** EXERCISE REQUIREMENTS **
The reply must consist of the complete listing, reproduced exactly, with no images included.

*** STORED DATA ***

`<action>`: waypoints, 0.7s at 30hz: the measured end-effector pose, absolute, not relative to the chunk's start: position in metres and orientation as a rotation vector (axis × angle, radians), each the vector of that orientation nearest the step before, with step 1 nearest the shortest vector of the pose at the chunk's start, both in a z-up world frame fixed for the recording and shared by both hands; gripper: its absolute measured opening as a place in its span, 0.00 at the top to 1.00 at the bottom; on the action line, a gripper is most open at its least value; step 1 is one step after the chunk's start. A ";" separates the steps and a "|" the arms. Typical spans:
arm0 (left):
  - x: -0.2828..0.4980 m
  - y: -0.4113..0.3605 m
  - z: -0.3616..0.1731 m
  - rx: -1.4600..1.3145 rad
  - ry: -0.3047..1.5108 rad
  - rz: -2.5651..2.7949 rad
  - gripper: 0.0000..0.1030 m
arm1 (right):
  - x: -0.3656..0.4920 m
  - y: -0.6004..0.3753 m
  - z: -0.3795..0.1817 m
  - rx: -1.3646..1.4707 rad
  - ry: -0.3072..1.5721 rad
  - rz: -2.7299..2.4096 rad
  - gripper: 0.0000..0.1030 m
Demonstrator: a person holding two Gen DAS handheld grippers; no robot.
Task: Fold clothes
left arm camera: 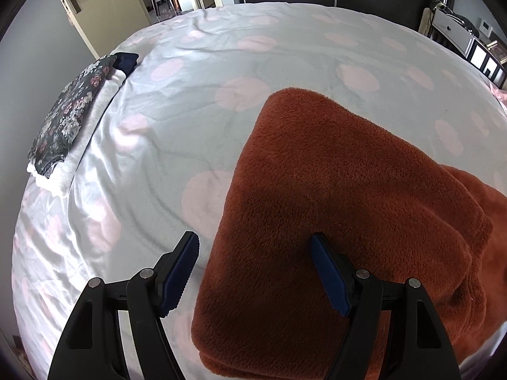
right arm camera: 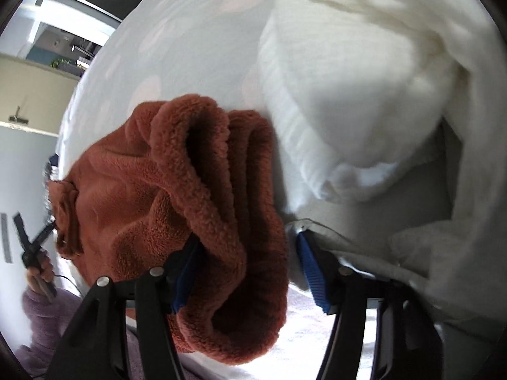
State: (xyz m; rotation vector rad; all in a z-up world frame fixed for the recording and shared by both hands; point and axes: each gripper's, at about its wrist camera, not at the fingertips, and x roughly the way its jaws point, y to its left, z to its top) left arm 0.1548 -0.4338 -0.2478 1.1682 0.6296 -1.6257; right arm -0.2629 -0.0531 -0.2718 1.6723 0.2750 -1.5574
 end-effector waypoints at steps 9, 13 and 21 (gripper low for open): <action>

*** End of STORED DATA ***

** RESPONSE TO THIS TASK **
`<action>`: waypoints, 0.7s at 30hz: the measured end-effector pose, absolute, not relative to the chunk's start: position in metres and orientation as a rotation vector (axis × angle, radians), each the vector of that orientation nearest the step before, with step 1 nearest the shortest vector of the pose at the chunk's start, both in a z-up world frame fixed for the recording and shared by both hands; gripper: its absolute measured opening as a place in its span, 0.00 at the top to 1.00 at the bottom; on the action line, a gripper is most open at its least value; step 1 is one step after the chunk's start. A ";" separates the steps and a "|" the arms. Typical spans:
arm0 (left):
  - x: -0.2828..0.4980 m
  - y: -0.4113..0.3605 m
  - z: -0.3616..0.1731 m
  - rx: -1.4600..1.3145 rad
  - ry: -0.3047..1.5108 rad
  - rz: -2.5651..2.7949 rad
  - gripper: 0.0000..0.1030 m
arm1 (right):
  - x: -0.3656..0.4920 m
  - y: -0.6004..0.3753 m
  - z: -0.3795..0.1817 m
  - rx: -1.3646..1.4707 rad
  - ry: -0.3072..1.5721 rad
  - rz: -2.7299..2.4096 rad
  - gripper: 0.0000..0.1030 m
Demonstrator: a person holding two Gen DAS handheld grippers; no robot.
Task: Fold clothes
left arm camera: 
right arm camera: 
State: (xyz m; rotation vector rad; all in a z-up world frame fixed for the recording and shared by both hands; point and axes: each gripper's, at about its wrist camera, not at the fingertips, and x roughly the way its jaws point, y to its left, z to its top) left arm 0.1548 -0.4338 -0.2478 1.1682 0.6296 -1.6257; right arm -0.2629 -0.0531 -0.2718 1.6723 0.2750 -1.5574
 end-effector waypoints at steps 9, 13 and 21 (gripper low for open): <action>

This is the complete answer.